This could be if you’re holding an event there, if you’re holding, having a client member, stay over a team member, stay over. There’s various different opportunities. And the big thing with the Augusta rule is we need to have a clear rental agreement in, in an actual event, an actual activity for that rental reason.

We need to have a reasonable rate. That we’re paying for that rent, if this is done correctly. You get a business deduction and you pay potentially no income taxes on that payment that you receive for that. So this specific question related to that strategy is saying, Hey, I, I have a colleague that we’re gonna be talking about, business related items and they’re gonna be staying at our house.

And so instead of putting them up in a hotel where we would normally have to pay for that hotel because this is business [00:02:00] related, we’re just gonna have ’em stay at our house. So what is the comparable for that for me? We’re looking at the hotel, that comp for the hotel, what is the hotel that’s local to you or the average hotels in your area?

What does it cost for a one night stay in that hotel? That’s typically gonna be the comp that we’re looking at here. Now you mentioned Airbnb and VRBO. That’s usually gonna be even a higher number, but for that, typically we’re saying they’re renting out the whole house. So, you know, if you’re holding a retreat at your house, that’d be something where you’d need the whole house for.

But if you’re just renting out, if you just need someone to stay in a room. All you really need is that room rental. Now maybe you’re hosting, board meetings. Maybe you’re doing different things like that. So there could be a potential, a piece where we just want to adjust that slightly if there’s more that you’re renting out in this specific situation.

But. Oftentimes it’s a team member staying over, a client, staying over something. In that aspect, we’re just using that kind of average hotel rate in your area. Totally cool number to do. We have a question from an anonymous Facebook member, and if you’re not part of our Facebook group, go there now.

Just go into Facebook, type in small business tax [00:03:00] secrets, answer a few questions and join our Facebook group. This is from an anonymous Facebook group member. 

Hiring Foreign Contractors

And they said that we are planning to seek the services of a foreign entity. The owners perform the marketing services physically in the us. What do we require from them for tax purposes?

So if you are. Hiring or requesting services from a foreign entity that form that you’re typically, whenever you’re paying any type of contractor as a business owner, and this is, this is a good, this is a good thing to be talking about, especially this time early in the year, if you’re paying a contractor for anything, we want to grab a W nine from them.

Now, W nine would be for a US based contractor. If you have an international based contractor, you’re gonna be requesting a W eight BEN, or a BEN. E and so that’s for international companies. That’s the form you’re gonna request. So generally staying, if you’re paying someone internationally, no 10 99 required, as long as you have that W eight BEN, or BENE, to rectify that.

If you’re paying someone domestically, you’re gonna request a W nine from them, [00:04:00] and then you may or may not have to file a 10 99 depending on how much you’re paying them and what that W nine says on there, so if they’re a C corporation, if they’re an S corporation, generally stating we’re not paying, sending them a 10 99.

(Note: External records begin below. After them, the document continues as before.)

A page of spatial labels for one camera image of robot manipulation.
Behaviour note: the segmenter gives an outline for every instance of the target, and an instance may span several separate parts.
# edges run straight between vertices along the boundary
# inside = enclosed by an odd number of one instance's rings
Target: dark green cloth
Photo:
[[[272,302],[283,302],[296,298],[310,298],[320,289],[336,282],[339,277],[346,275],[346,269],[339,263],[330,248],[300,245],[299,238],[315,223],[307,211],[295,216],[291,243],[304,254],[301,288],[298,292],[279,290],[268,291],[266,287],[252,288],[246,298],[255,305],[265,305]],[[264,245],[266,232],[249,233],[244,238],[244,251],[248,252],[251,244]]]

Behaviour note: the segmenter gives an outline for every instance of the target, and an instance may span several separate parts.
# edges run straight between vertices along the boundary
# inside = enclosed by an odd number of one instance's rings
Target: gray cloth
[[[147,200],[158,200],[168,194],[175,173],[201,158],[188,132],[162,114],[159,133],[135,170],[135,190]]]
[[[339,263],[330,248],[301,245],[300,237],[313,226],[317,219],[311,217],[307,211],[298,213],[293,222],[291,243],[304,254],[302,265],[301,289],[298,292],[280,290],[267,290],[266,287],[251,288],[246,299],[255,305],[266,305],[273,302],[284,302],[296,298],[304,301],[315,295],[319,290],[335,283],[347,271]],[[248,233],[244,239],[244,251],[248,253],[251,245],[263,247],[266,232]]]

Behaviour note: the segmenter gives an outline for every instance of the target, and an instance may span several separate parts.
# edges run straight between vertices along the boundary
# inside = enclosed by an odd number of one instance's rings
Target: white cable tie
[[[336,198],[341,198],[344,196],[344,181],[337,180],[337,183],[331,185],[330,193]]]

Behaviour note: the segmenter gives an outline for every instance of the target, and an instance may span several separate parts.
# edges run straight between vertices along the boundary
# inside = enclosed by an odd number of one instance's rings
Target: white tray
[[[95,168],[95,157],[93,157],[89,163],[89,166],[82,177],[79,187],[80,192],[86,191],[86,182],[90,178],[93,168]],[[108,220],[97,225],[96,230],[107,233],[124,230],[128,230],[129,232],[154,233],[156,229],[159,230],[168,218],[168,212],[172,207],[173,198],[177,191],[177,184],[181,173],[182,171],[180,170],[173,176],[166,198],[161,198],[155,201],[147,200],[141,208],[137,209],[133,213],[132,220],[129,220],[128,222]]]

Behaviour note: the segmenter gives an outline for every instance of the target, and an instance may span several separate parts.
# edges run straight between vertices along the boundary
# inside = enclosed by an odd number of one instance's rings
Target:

So to answer your question, for an international foreign entity that you’re paying, that you’re hiring as a contractor you’re just gonna keep that W eight, Ben or Benny on file. And that’s just gonna prove to you that this is a foreign entity. Now if it’s a US based entity. We’re grabbing a W nine, so hopefully that was helpful.

Tax Strategies for Partnerships

And we have a question from Ryan and he said, I’m part owner in a partnership LLC two members, and I’m looking at ways to lower our taxable income without buying another truck or piece of equipment using Section 1 79 and having another four to five year monthly payment. And Ryan, I just wanna stop here and say thank you.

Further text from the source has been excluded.